▸ Work to complete: Without any alteration, retype the records that appear below.

[Input for this task — start]

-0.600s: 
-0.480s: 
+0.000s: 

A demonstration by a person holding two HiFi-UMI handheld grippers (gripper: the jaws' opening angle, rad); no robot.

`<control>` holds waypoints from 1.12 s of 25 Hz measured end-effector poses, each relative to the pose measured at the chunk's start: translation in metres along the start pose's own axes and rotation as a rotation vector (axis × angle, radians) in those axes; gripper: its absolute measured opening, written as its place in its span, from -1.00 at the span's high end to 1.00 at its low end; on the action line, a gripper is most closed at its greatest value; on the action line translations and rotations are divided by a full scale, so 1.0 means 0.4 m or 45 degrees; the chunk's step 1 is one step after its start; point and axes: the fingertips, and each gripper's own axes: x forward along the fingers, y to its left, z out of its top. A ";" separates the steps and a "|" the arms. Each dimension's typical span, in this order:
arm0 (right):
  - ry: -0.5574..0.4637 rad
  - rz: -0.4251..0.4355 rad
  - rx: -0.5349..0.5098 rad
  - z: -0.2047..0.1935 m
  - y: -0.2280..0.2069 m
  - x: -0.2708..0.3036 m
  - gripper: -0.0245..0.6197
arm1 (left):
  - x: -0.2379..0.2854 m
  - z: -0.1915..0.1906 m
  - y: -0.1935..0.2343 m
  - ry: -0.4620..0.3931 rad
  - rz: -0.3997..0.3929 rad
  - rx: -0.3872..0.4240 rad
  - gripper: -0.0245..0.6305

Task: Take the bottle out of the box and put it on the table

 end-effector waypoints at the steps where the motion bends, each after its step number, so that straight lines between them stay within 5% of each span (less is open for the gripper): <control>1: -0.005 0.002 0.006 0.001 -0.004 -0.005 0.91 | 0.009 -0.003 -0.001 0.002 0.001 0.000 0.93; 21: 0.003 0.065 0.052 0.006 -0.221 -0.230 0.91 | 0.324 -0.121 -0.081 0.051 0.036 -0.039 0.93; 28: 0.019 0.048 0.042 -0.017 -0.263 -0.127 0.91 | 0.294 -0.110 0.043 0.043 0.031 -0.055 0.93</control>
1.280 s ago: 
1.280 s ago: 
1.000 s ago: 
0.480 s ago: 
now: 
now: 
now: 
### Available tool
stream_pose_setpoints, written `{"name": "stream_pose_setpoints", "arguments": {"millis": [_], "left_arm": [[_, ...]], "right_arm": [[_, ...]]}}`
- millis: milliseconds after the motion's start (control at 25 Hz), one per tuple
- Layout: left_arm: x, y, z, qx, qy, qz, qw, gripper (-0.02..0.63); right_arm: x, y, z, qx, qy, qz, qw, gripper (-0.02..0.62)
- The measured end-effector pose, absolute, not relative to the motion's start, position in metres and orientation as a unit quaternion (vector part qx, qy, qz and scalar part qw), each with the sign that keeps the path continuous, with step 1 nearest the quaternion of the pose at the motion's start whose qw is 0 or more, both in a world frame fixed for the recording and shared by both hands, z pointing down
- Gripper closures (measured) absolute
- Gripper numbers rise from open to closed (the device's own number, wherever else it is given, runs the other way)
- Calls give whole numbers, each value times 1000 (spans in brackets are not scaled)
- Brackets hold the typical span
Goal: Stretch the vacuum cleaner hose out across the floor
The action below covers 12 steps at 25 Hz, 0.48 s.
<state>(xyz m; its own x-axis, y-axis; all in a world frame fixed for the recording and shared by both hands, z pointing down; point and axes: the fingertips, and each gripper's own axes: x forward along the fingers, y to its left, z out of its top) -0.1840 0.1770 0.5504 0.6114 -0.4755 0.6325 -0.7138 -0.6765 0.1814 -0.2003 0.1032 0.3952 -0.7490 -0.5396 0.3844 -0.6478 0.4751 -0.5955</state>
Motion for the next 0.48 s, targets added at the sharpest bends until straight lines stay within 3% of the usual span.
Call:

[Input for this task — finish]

▸ Exercise response:
-0.600s: 
-0.480s: 
+0.000s: 

A demonstration by a person holding two HiFi-UMI handheld grippers (gripper: the jaws' opening angle, rad); no robot.

`<control>` holds waypoints from 1.12 s of 25 Hz measured end-effector poses, each relative to the pose measured at the chunk's start: translation in metres along the start pose's own axes and rotation as a rotation vector (axis × angle, radians) in those axes; gripper: its absolute measured opening, written as its place in its span, from -1.00 at the span's high end to 1.00 at its low end; on the action line, a gripper is most closed at its greatest value; on the action line translations and rotations are divided by a full scale, so 1.0 means 0.4 m or 45 degrees; the chunk's step 1 is one step after its start; point and axes: the fingertips, and each gripper's own axes: x forward along the fingers, y to its left, z out of its top. A ";" separates the steps and a "|" the arms. Each dimension's typical span, in this order:
arm0 (right):
  - ry: -0.5574..0.4637 rad
  - rz: -0.4251..0.4355 rad
  - rx: -0.5349..0.5098 rad
  - z: -0.2047..0.1935 m
  - y: -0.2280..0.2069 m
  - x: -0.2708..0.3036 m
  - gripper: -0.0245..0.6197
arm1 (left):
  - x: -0.2379..0.2854 m
  - z: -0.1915..0.1906 m
  - y: -0.1935..0.2343 m
  - ry: -0.4620..0.3931 rad
  - rz: -0.3997..0.3929 rad
  - rx: -0.3872..0.4240 rad
  - gripper: -0.0245..0.6305

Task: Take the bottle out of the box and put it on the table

 end-effector waypoints at the steps where the motion bends, each after its step number, so that straight lines between them stay within 5% of each span (less is open for the gripper): <control>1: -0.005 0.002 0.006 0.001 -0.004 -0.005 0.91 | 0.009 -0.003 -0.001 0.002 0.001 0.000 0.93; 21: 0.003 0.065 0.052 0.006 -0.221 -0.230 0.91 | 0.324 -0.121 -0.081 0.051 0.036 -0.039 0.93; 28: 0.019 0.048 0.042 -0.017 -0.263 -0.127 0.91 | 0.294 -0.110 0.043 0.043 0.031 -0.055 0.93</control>
1.280 s ago: 
1.280 s ago: 
1.000 s ago: 
0.480 s ago: 
now: 
now: 
now: 
### Available tool
stream_pose_setpoints, written `{"name": "stream_pose_setpoints", "arguments": {"millis": [_], "left_arm": [[_, ...]], "right_arm": [[_, ...]]}}`
- millis: milliseconds after the motion's start (control at 25 Hz), one per tuple
- Layout: left_arm: x, y, z, qx, qy, qz, qw, gripper (-0.02..0.63); right_arm: x, y, z, qx, qy, qz, qw, gripper (-0.02..0.62)
- The measured end-effector pose, absolute, not relative to the motion's start, position in metres and orientation as a unit quaternion (vector part qx, qy, qz and scalar part qw), each with the sign that keeps the path continuous, with step 1 nearest the quaternion of the pose at the motion's start whose qw is 0 or more, both in a world frame fixed for the recording and shared by both hands, z pointing down
- Gripper closures (measured) absolute
- Gripper numbers rise from open to closed (the device's own number, wherever else it is given, runs the other way)
- Calls give whole numbers, each value times 1000 (spans in brackets are not scaled)
- Brackets hold the typical span
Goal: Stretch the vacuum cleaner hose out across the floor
The action below covers 12 steps at 25 Hz, 0.48 s.
<state>(xyz m; its own x-axis, y-axis; all in a world frame fixed for the recording and shared by both hands, z pointing down; point and axes: the fingertips, and each gripper's own axes: x forward along the fingers, y to its left, z out of its top) -0.1840 0.1770 0.5504 0.6114 -0.4755 0.6325 -0.7138 -0.6765 0.1814 -0.2003 0.1032 0.3952 -0.7490 -0.5396 0.3844 -0.6478 0.4751 -0.5955</state>
Motion for the next 0.48 s, targets added at the sharpest bends until straight lines stay within 3% of the usual span.
Call:

No additional work is needed on this exercise.